- DIRECTIONS FOR THIS TASK: Make an exact copy of the data below, leaving out every picture.

- DATA:

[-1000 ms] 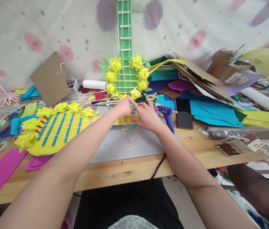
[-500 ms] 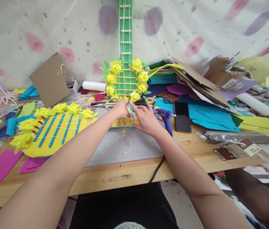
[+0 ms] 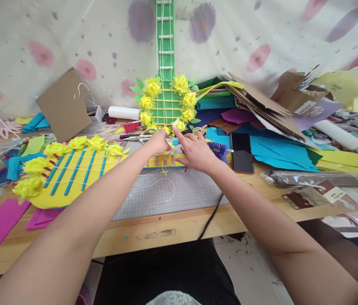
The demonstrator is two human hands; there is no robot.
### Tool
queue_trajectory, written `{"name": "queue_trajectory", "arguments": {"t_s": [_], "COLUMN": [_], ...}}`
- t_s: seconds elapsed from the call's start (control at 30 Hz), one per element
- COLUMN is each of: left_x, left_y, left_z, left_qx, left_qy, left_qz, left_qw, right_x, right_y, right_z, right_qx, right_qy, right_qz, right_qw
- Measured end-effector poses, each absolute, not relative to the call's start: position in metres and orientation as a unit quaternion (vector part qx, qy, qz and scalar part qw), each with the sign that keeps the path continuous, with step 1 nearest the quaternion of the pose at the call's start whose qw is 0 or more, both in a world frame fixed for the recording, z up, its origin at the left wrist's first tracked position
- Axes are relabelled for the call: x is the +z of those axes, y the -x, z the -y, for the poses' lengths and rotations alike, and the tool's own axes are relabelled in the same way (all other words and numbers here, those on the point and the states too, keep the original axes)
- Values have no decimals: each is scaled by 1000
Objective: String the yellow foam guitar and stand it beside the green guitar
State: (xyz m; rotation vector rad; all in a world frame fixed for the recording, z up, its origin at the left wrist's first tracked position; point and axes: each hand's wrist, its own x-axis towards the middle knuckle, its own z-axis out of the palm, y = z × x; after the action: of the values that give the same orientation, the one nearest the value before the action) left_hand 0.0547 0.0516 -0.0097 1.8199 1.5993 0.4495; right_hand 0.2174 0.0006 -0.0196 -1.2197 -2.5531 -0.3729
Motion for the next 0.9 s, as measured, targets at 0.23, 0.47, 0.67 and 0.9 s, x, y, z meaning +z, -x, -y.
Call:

- TASK ANSWER:
[-1000 ms] 
[-500 ms] 
[+0 ms] 
The demonstrator is two human hands; there is no robot.
### Tool
queue_trajectory, written `{"name": "queue_trajectory", "arguments": {"t_s": [_], "COLUMN": [_], ...}}`
- t_s: seconds elapsed from the call's start (control at 30 Hz), one per element
- COLUMN is each of: left_x, left_y, left_z, left_qx, left_qy, left_qz, left_qw, right_x, right_y, right_z, right_qx, right_qy, right_qz, right_qw
- Measured end-effector poses, each absolute, not relative to the call's start: position in metres and orientation as a unit quaternion (vector part qx, qy, qz and scalar part qw), each with the sign that keeps the path continuous, with step 1 nearest the quaternion of the pose at the call's start whose qw is 0 or more, both in a world frame fixed for the recording, z up, its origin at the left wrist's first tracked position
- Axes are relabelled for the call: x is the +z of those axes, y the -x, z the -y, for the poses' lengths and rotations alike, and the tool's own axes are relabelled in the same way (all other words and numbers here, those on the point and the states too, keep the original axes)
- Values have no decimals: each is scaled by 1000
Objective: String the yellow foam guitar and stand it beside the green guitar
State: (xyz m; rotation vector rad; all in a world frame fixed for the recording, z up, its origin at the left wrist's first tracked position; point and axes: each hand's wrist, its own x-axis towards the middle knuckle, its own z-axis out of the palm, y = z × x; after the action: of the values that give the same orientation, the one nearest the value before the action) left_hand 0.0547 0.0516 -0.0097 1.8199 1.5993 0.4495; right_hand 0.2174 0.0006 -0.0196 -1.2197 -2.5531 -0.3729
Motion for the next 0.9 s, as measured, targets at 0.23, 0.47, 0.67 and 0.9 s, x, y, z meaning +z, -x, -y.
Call:

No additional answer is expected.